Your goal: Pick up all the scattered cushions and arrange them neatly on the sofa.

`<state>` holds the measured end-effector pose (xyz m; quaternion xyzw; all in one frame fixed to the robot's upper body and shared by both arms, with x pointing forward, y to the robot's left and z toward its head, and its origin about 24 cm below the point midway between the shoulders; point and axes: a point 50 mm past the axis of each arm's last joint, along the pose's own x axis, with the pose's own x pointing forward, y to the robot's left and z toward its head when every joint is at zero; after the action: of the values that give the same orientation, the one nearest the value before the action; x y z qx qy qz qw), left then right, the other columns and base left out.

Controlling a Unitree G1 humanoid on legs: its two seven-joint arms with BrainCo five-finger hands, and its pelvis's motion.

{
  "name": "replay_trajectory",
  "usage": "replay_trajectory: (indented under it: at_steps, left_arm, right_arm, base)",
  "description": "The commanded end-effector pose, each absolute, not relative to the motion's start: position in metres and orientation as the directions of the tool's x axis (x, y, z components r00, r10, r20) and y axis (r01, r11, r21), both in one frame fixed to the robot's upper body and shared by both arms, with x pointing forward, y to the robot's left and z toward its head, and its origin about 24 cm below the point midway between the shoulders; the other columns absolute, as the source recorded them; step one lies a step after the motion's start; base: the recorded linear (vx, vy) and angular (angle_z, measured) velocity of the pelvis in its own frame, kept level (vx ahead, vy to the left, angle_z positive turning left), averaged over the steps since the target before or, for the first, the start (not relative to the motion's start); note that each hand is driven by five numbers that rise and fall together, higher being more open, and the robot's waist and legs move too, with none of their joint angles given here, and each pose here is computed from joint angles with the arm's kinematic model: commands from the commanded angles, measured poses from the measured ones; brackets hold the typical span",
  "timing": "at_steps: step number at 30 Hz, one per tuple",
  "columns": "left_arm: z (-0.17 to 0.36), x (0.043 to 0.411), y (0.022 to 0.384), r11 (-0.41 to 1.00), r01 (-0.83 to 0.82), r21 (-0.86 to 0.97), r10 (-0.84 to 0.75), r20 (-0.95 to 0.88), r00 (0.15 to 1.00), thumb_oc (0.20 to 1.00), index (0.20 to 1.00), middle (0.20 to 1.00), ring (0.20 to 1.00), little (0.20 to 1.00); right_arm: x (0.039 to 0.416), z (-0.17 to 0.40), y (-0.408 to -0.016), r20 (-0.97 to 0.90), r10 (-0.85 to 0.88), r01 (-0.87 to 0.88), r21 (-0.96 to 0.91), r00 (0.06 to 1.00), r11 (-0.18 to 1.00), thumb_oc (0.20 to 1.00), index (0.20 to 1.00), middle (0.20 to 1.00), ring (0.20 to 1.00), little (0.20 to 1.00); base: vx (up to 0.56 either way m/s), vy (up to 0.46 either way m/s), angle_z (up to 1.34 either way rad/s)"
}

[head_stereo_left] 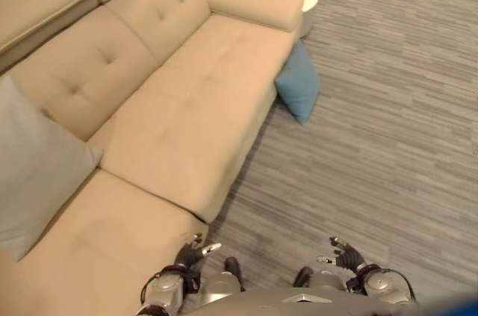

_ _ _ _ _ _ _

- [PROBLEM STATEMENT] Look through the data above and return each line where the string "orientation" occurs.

- [TASK RESPONSE]
`<state>` holds the measured end-effector pose (xyz m; quaternion xyzw; all in one frame fixed to the robot's upper body and shared by both arms, with x pointing forward, y to the robot's left and z toward its head, and its origin about 24 cm below the point midway between the shoulders; point and axes: a point 50 mm past the axis of each arm's last joint, along the pose's own x axis, with the pose's own x pointing forward, y to the robot's left and z toward its head when every joint is at zero; after the action: of the values that give the same orientation, the one nearest the value before the action; x y z qx qy qz qw), left then right, the other columns and base left out.
  "description": "The commanded end-effector pose, each absolute, not relative to the motion's start: position in metres and orientation as the directions of the tool's x axis (x, y, z components r00, r10, r20) and y axis (r01, r11, r21), both in one frame fixed to the robot's upper body and shared by both arms, with x pointing forward, y to the robot's left and z toward its head, and its origin about 24 cm below the point midway between the shoulders; the other columns absolute, as the source recorded them; step one lies a step after the motion's start; base: the recorded linear (vx, vy) and angular (angle_z, measured) velocity of the pelvis in its own frame, kept level (vx ahead, vy to the left, angle_z positive turning left), averaged over the steps since the target before or, for the first, the start (not relative to the motion's start); note that each hand is driven by five numbers that rise and fall together, higher being more open, and the robot's waist and legs move too, with none of their joint angles given here, and each pose here is computed from joint angles with the arm's kinematic model: commands from the commanded angles, measured poses from the measured ones; brackets hold the typical span",

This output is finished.